The first documented case of dissociative identity disorder (DID) was in 1584. Though not labeled such at the time, Jeanne Fery recorded her exorcism in detail (with additional details provided in the records of her exorcists), preserving documentation of symptoms that exactly match those that are found in individuals with DID today. She had multiple alters, each with their own name, identity, and identifying features and had alters that would today be described as an ISH, persecutory protectors, and child alters. Her alters were associated with actions that ranged from helping her to heal to self harm and disordered eating, were audible inside her head, and could take control of her body to allow for various actions, conversion features, and changes in knowledge and skills. The alters resulted from childhood physical and possibly sexual abuse. Jeanne Fery was actually called ”the most perfect case” of “dédoublement de la personnalité,” the most perfect case of DID, by Bourneville, the man who reissued a book about her life in 1886 (van der Hart, Lierens, Goodwin, 1996)1.
Following Jeanne Fery in 1623 was Sister Benedetta, a woman who was supposedly possessed by three angelic boys who would beat her to cause chronic pain. When they took control of her body, each would speak with a different dialect and tone of voice while using different facial expressions. Benedetta had amnesia for some of their actions, including a sexual relationship that they had initiated. Like Jeanne Fery, Sister Benedetta suffered from self harm and disordered eating. Her parents had also shown signs of dissociation and had been rumored to be possessed, and one of the “angels” was frozen at age 9, the same age at which Sister Benedetta’s father had died, her symptoms had become uncontrollable, and she had been sent to the convent (van der Hart, Lierens, Goodwin, 1996)1.

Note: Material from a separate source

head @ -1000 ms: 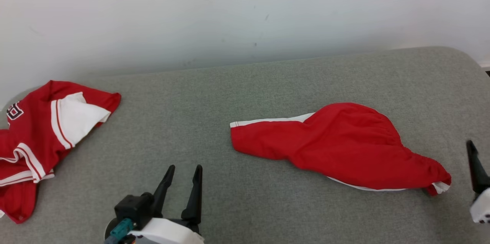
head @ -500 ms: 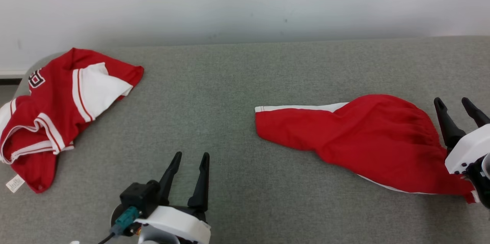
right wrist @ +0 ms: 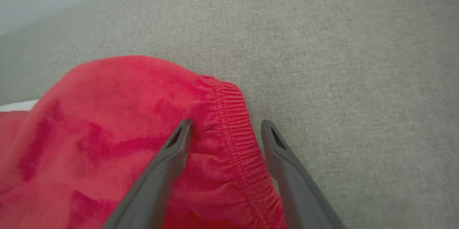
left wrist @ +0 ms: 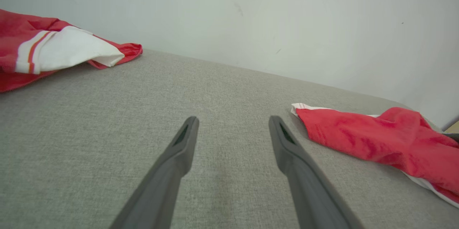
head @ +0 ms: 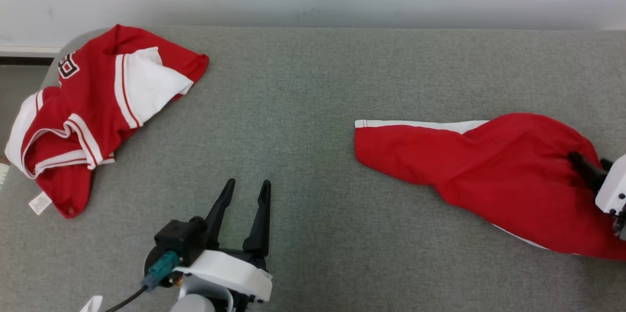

DID has a history of being mistaken for possession. After such a view was no longer acceptable, those with DID were seen as hysterics. Hysteria was seen as primarily dissociative in nature and could involve disturbances of memory, consciousness, affect, identity, and body functions (van der Hart, Lierens, Goodwin, 1996)1, the same symptoms today associated with dissociative disorders and particularly with dissociative identity disorder.
The first person to be officially diagnosed with multiple personality disorder (instead of double personality disorder as had eventually come into use in France) was Louis Auguste Vivet in 1882. Louis was physically abused and neglected as a child and had frequent “attacks of hysteria.” One such attack occurred when he was 17 and bitten by a snake. He lost use of his legs for almost one year, and when the use returned after a 50 hour attack, he didn’t remember any of the physicians who had been treating him in an asylum for the last month or any of his fellow patients. His manner, morals, and appetite were different as well. Following additional attacks, the next year, his character would change from impulsive and dangerous to calm and gentle. In 1884, he had another attack that left him gentle of manner but unable to walk, and yet another attack returned the use of his legs but left him quarrelsome and inclined to steal as he had done as a child in order to survive. Amnesia for intervals spanning episodes was noted. By 1888, he had been recorded as having 10 personality states, each of which were different in character, memory, and somatic symptoms. In 1885, integration of the youngest alters began (Faure, Kersten, Koopman, & Van der Hart, 1997)2.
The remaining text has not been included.